Despite the surface differences, the core pattern is identical: define schemas, let the model choose tools, execute them, return results.

Building Retrieval Tools

A retrieval agent needs tools that connect to real data sources. Here are three essential retrieval tools — each targeting a different data modality.

Tool 1: Vector Search Tool

For unstructured knowledge — documents, articles, support tickets:

from openai import OpenAI
import numpy as np

client = OpenAI()


class VectorSearchTool:
    """Search a vector store for semantically similar documents."""

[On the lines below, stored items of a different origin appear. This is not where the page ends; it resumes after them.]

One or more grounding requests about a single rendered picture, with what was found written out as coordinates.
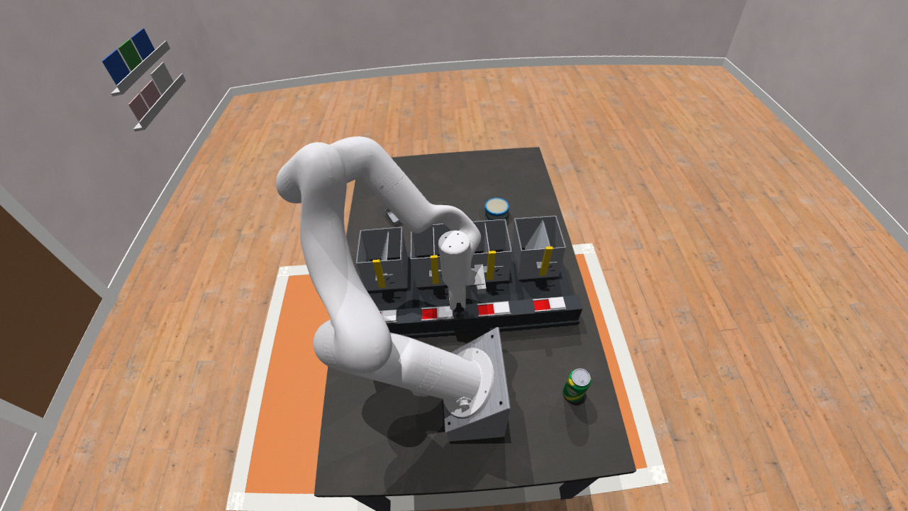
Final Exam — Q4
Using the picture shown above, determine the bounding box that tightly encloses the blue and white round tin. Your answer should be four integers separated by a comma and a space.
485, 198, 509, 220

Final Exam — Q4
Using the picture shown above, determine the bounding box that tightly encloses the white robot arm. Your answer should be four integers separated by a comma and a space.
276, 137, 494, 418

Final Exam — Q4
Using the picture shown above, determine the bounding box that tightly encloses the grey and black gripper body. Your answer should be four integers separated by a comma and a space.
448, 286, 466, 310

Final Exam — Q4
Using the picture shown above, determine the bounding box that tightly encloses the green drink can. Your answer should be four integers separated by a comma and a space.
563, 368, 591, 402

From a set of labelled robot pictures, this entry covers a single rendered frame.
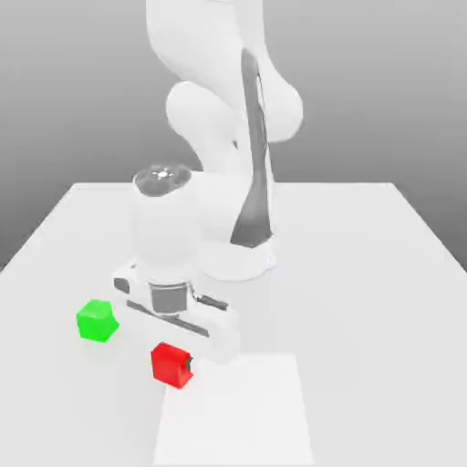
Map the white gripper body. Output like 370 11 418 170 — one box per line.
117 294 241 365

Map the small red cube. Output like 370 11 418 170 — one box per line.
150 341 194 390

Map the small green cube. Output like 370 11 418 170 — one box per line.
75 298 120 344

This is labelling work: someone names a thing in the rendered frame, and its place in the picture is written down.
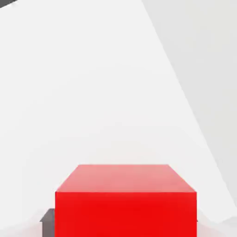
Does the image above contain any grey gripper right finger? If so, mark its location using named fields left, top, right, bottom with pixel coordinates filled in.
left=196, top=218, right=211, bottom=237

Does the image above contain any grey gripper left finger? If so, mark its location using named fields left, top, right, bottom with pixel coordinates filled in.
left=30, top=208, right=56, bottom=237

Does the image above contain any small red cube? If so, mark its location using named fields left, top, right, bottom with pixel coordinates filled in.
left=55, top=164, right=197, bottom=237

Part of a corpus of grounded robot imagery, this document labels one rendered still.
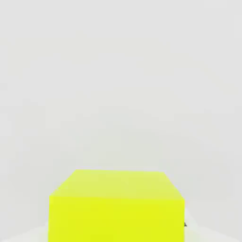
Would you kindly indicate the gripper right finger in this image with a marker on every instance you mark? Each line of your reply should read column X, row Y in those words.
column 194, row 233

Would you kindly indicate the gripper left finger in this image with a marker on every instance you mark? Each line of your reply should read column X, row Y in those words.
column 37, row 235

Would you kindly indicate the small yellow cube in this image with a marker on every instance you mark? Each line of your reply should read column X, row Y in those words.
column 116, row 217

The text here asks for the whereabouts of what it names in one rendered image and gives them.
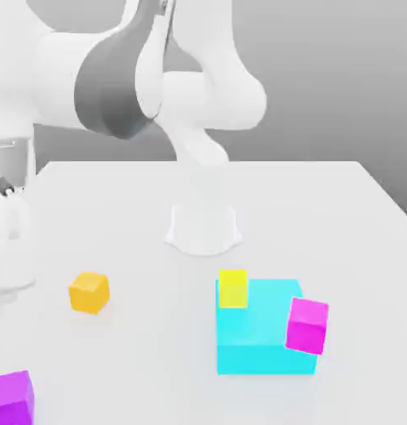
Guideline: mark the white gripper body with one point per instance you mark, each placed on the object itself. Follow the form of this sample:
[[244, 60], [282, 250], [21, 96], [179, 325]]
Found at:
[[10, 252]]

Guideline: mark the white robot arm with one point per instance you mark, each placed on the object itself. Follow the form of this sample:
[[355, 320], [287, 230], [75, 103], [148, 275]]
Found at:
[[203, 99]]

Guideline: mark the small orange cube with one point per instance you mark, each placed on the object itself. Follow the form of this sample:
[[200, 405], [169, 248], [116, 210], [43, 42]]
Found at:
[[88, 295]]

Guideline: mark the small purple cube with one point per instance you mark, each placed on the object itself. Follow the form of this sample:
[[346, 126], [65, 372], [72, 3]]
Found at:
[[9, 398]]

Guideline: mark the small yellow cube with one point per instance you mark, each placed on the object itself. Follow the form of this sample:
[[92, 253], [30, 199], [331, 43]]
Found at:
[[233, 289]]

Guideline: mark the small magenta cube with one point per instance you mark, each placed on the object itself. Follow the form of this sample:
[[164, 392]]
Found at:
[[306, 328]]

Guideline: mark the large cyan box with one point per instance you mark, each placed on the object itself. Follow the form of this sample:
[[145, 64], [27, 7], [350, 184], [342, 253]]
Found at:
[[256, 345]]

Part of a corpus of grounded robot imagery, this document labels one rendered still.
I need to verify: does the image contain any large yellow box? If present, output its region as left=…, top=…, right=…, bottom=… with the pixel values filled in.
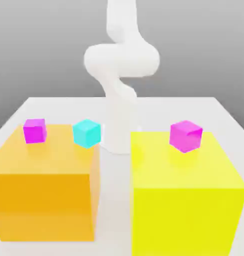
left=130, top=130, right=244, bottom=256

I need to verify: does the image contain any small cyan cube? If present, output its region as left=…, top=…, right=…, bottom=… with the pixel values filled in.
left=72, top=118, right=102, bottom=149

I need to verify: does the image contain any large orange box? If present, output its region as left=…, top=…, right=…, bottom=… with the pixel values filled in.
left=0, top=123, right=101, bottom=243

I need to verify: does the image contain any small pink cube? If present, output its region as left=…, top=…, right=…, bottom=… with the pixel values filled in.
left=169, top=119, right=204, bottom=154

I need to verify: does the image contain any small purple cube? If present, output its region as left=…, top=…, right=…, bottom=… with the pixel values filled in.
left=22, top=118, right=47, bottom=145

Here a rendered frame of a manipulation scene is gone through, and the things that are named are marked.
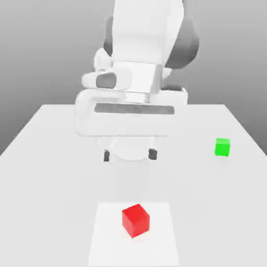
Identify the small red cube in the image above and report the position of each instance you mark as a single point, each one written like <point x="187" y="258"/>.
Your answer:
<point x="135" y="221"/>

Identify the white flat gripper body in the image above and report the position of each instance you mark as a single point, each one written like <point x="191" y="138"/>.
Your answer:
<point x="129" y="124"/>

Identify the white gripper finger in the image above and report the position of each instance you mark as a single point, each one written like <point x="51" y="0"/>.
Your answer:
<point x="106" y="155"/>
<point x="152" y="154"/>

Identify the small green cube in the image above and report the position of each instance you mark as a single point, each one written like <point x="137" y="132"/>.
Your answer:
<point x="222" y="147"/>

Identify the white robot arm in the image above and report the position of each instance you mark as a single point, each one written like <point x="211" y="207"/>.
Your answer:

    def __init__(self, index, documents, embedding_model="text-embedding-3-small"):
        self.index = index           # FAISS or similar index
        self.documents = documents   # List of document texts
        self.embedding_model = embedding_model

    def search(self, query: str, top_k: int = 5) -> str:
        """Search the vector store and return the top-k most relevant documents."""
        # Generate query embedding
        response = client.embeddings.create(
            model=self.embedding_model,
            input=query,
        )
        query_embedding = np.array(response.data[0].embedding, dtype=np.float32)

        # Search the index
        distances, indices = self.index.search(
            query_embedding.reshape(1, -1), top_k
        )

        results = []
        for i, (dist, idx) in enumerate(zip(distances[0], indices[0])):
            if idx < len(self.documents):
                results.append(f"[{i+1}] (score: {1-dist:.3f}) {self.documents[idx][:500]}")

        return "\n\n".join(results) if results else "No relevant documents found."

    def as_openai_schema(self) -> dict:
        return {
            "type": "function",
            "function": {
                "name": "search_knowledge_base",
                "description": "Search the knowledge base for documents relevant to the query. "
                               "Use this for questions about products, documentation, and procedures.",
                "parameters": {
                    "type": "object",
                    "properties": {
                        "query": {"type": "string", "description": "Natural language search query"},
                        "top_k": {"type": "integer", "description": "Number of results (default: 5)"},
                    },
                    "required": ["query"],
                },
            },
        }

Tool 2: SQL Database Tool

For structured data — metrics, user records, transaction history:

import sqlite3
from contextlib import contextmanager


class SQLTool:
    """Execute read-only SQL queries against a database."""

    def __init__(self, db_path: str, schema_description: str = ""):
        self.db_path = db_path
        self.schema_description = schema_description

    @contextmanager
    def _get_connection(self):
        conn = sqlite3.connect(self.db_path)
        conn.row_factory = sqlite3.Row
        try:
            yield conn
        finally:
            conn.close()

    def query(self, sql: str) -> str:
        """Execute a read-only SQL query and return results as formatted text."""
        # Validate: only allow SELECT statements
        normalized = sql.strip().upper()
        if not normalized.startswith("SELECT"):
            return "Error: Only SELECT queries are allowed."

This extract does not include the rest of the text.